What the task requires:
Report back each line of the data that contains the word "things".

Material shown:
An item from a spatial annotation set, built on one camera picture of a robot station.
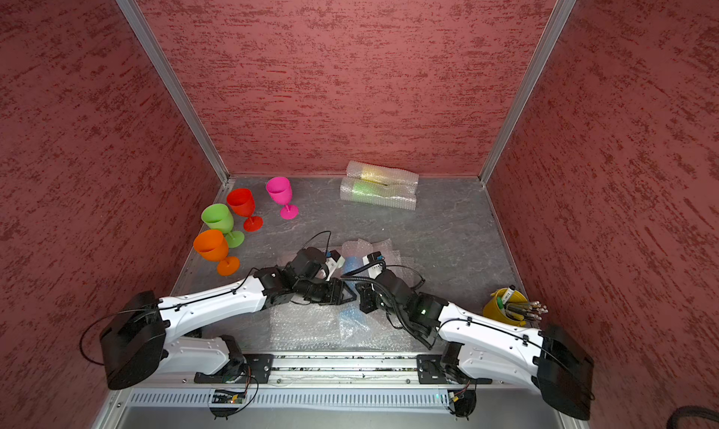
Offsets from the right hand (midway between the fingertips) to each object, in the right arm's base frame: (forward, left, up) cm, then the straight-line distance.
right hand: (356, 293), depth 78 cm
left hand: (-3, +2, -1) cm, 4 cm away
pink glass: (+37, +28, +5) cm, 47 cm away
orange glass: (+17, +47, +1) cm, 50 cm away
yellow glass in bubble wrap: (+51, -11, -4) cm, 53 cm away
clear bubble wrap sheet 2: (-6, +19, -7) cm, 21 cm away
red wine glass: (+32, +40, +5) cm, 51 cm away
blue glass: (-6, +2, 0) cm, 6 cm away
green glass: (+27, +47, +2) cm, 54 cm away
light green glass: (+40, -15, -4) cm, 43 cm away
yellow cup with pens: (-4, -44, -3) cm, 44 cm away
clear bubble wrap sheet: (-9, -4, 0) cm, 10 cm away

---

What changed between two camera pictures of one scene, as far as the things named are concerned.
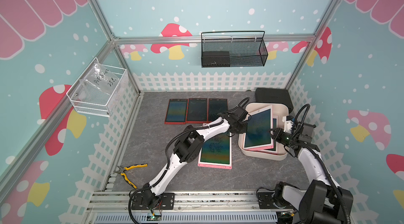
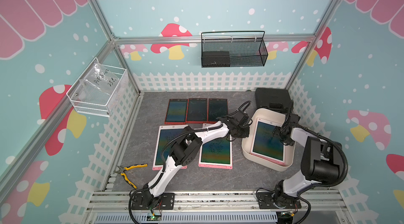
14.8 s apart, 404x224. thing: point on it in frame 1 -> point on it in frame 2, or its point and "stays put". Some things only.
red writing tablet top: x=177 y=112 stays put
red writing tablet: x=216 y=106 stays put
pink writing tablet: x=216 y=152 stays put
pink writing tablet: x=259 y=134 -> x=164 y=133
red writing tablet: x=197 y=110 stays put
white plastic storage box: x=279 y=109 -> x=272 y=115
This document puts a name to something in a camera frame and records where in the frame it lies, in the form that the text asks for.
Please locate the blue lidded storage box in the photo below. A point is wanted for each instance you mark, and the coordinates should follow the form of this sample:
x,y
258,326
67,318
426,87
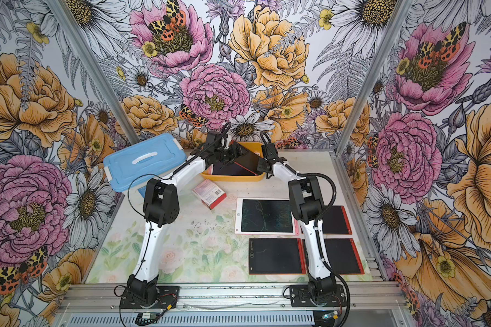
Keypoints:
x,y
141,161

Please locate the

Result for this exercise:
What changed between two camera pictures of one scene, as far as the things named are concerned.
14.8 s apart, 404x224. thing: point on it in frame 1 -> point on it in frame 2, or its point and "stays put". Some things only.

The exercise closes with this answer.